Refer to the commons logging package level javadoc for more information concerning how to configure commons logging.
HSSF Developer's Tools
HSSF has a number of tools useful for developers to debug/develop stuff using HSSF (and more generally XLS files). We've already discussed the app for testing HSSF read/write/modify capabilities; now we'll talk a bit about BiffViewer. Early on in the development of HSSF, it was decided that knowing what was in a record, what was wrong with it, etc. was virtually impossible with the available tools. So we developed BiffViewer. You can find it at org.apache.poi.hssf.dev.BiffViewer. It performs two basic functions and a derivative.
The first is "biffview". To do this you run it (assumes you have everything setup in your classpath and that you know what you're doing enough to be thinking about this) with an xls file as a parameter. It will give you a listing of all understood records with their data and a list of not-yet-understood records with no data (because it doesn't know how to interpret them). This listing is useful for several things. First, you can look at the values and SEE what is wrong in quasi-English. Second, you can send the output to a file and compare it.
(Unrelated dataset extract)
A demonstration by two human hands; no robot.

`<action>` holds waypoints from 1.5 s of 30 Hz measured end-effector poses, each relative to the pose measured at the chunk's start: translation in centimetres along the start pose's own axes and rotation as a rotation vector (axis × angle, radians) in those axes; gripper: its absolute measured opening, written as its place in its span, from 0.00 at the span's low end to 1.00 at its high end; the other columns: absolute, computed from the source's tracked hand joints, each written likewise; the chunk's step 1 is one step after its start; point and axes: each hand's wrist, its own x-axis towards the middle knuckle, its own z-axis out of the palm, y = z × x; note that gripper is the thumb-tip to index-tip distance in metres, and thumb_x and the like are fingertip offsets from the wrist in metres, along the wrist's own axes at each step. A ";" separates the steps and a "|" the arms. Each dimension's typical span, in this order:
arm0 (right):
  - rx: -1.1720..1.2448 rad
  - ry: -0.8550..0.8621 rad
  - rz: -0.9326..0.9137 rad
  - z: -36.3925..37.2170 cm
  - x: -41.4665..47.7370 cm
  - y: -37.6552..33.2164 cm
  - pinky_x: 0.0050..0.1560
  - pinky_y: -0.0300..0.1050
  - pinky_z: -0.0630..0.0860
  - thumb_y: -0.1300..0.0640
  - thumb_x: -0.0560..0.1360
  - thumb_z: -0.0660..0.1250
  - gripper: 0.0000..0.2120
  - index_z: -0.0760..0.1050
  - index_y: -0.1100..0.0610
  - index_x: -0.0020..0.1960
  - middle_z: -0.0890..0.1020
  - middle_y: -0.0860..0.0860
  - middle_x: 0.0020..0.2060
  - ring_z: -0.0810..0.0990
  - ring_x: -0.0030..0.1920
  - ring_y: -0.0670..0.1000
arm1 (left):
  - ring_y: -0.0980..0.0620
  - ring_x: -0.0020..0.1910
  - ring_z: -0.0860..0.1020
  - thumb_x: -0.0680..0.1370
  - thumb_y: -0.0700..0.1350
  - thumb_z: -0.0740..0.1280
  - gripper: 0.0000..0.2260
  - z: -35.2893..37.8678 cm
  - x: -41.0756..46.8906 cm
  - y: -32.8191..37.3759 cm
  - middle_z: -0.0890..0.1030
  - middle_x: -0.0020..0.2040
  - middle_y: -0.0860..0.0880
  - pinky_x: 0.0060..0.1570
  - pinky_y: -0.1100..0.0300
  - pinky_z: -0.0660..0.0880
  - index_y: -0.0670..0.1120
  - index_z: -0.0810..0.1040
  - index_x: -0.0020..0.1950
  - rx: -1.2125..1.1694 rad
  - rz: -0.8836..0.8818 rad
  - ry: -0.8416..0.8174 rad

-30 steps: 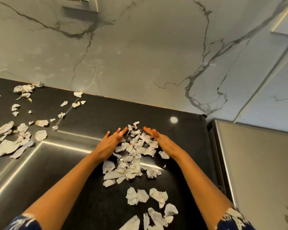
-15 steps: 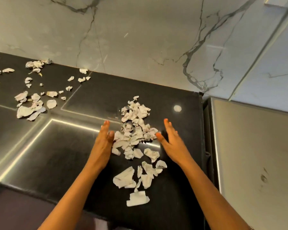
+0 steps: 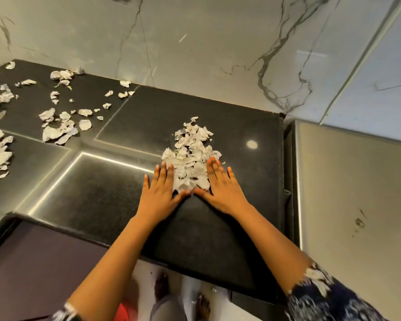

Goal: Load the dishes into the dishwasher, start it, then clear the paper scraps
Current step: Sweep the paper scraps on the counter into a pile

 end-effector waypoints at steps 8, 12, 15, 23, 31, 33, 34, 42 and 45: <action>0.358 0.249 0.209 -1.8 0.7 1.9 0.74 0.53 0.40 0.36 0.77 0.48 0.39 0.38 0.57 0.76 0.41 0.53 0.76 0.40 0.76 0.52 | 0.50 0.78 0.48 0.73 0.69 0.49 0.41 -1.5 0.8 -2.4 0.50 0.79 0.46 0.74 0.44 0.46 0.45 0.49 0.78 -0.235 -0.222 0.250; 0.164 0.162 0.473 -0.2 -0.4 1.3 0.74 0.56 0.39 0.35 0.77 0.43 0.39 0.38 0.61 0.76 0.43 0.57 0.76 0.40 0.76 0.54 | 0.47 0.78 0.46 0.78 0.66 0.46 0.37 -0.7 0.5 -2.6 0.49 0.79 0.45 0.74 0.44 0.45 0.43 0.49 0.78 -0.117 -0.343 0.207; 0.166 0.086 0.336 -0.5 2.7 -0.2 0.73 0.55 0.36 0.34 0.77 0.40 0.39 0.37 0.60 0.76 0.41 0.55 0.76 0.38 0.76 0.52 | 0.50 0.78 0.44 0.79 0.65 0.45 0.35 -1.3 4.1 -1.1 0.47 0.79 0.47 0.74 0.45 0.41 0.44 0.48 0.79 -0.176 -0.267 0.153; 0.487 0.046 0.286 -6.3 14.4 4.3 0.74 0.56 0.38 0.40 0.80 0.42 0.30 0.46 0.55 0.77 0.49 0.52 0.77 0.45 0.76 0.50 | 0.48 0.77 0.50 0.80 0.63 0.47 0.30 -3.6 12.1 -3.8 0.56 0.78 0.47 0.74 0.46 0.45 0.47 0.56 0.77 -0.329 -0.171 0.218; 0.330 0.252 0.095 -7.2 18.4 -1.9 0.73 0.60 0.51 0.43 0.79 0.55 0.29 0.56 0.54 0.75 0.58 0.54 0.75 0.55 0.75 0.54 | 0.48 0.75 0.59 0.78 0.60 0.60 0.29 -9.2 6.2 -13.9 0.64 0.75 0.47 0.74 0.45 0.54 0.46 0.63 0.75 -0.635 -0.209 0.370; 0.260 0.241 -0.055 -6.4 19.7 -6.6 0.73 0.59 0.54 0.46 0.78 0.60 0.29 0.57 0.55 0.75 0.60 0.55 0.74 0.55 0.75 0.55 | 0.44 0.71 0.67 0.73 0.63 0.61 0.33 -10.2 2.3 -21.3 0.70 0.70 0.42 0.71 0.45 0.61 0.43 0.70 0.71 -0.537 -0.385 0.547; 0.226 0.223 -0.134 -5.9 20.5 -9.5 0.73 0.59 0.54 0.47 0.78 0.61 0.29 0.58 0.54 0.75 0.60 0.54 0.74 0.55 0.75 0.54 | 0.42 0.69 0.69 0.72 0.62 0.61 0.32 -10.7 0.1 -25.0 0.72 0.69 0.40 0.70 0.44 0.63 0.42 0.71 0.69 -0.484 -0.502 0.615; 0.040 0.061 -0.606 1.5 25.4 -32.5 0.73 0.57 0.44 0.45 0.78 0.58 0.28 0.56 0.50 0.75 0.55 0.49 0.76 0.51 0.76 0.49 | 0.38 0.74 0.59 0.79 0.56 0.61 0.27 -12.6 -12.7 -45.4 0.62 0.74 0.37 0.71 0.42 0.55 0.43 0.64 0.74 -0.329 -1.233 0.643; -0.120 0.032 -0.715 2.8 28.7 -37.0 0.72 0.62 0.43 0.42 0.79 0.50 0.26 0.54 0.48 0.76 0.53 0.48 0.76 0.51 0.76 0.51 | 0.39 0.76 0.53 0.80 0.60 0.53 0.28 -11.1 -9.6 -46.2 0.57 0.77 0.39 0.73 0.43 0.50 0.46 0.60 0.76 -0.307 -1.156 0.451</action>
The second function is "big freakin dump", just pass a file and a second argument matching "bfd" exactly. This will just make a big hexdump of the file.
Lastly, there is "mixed" mode which does the same as regular biffview, only it includes hex dumps of certain records intertwined. To use that just pass a file with a second argument matching "on" exactly.
In the next release cycle we'll also have something called a FormulaViewer. The class is already there, but its not very useful yet. When it does something, we'll document it.
What's Next?
Further effort on HSSF is going to focus on the following major areas:
- Performance: A lot of work is going on in CVS and mailing lists for greatly improving the memory efficiency of POI, as well as improving speed. Many approaches have been suggested, and a lot of code as been written. It now needs a lot of testing and bugfixing.
- Charts: This is a hard problem, with very little documentation.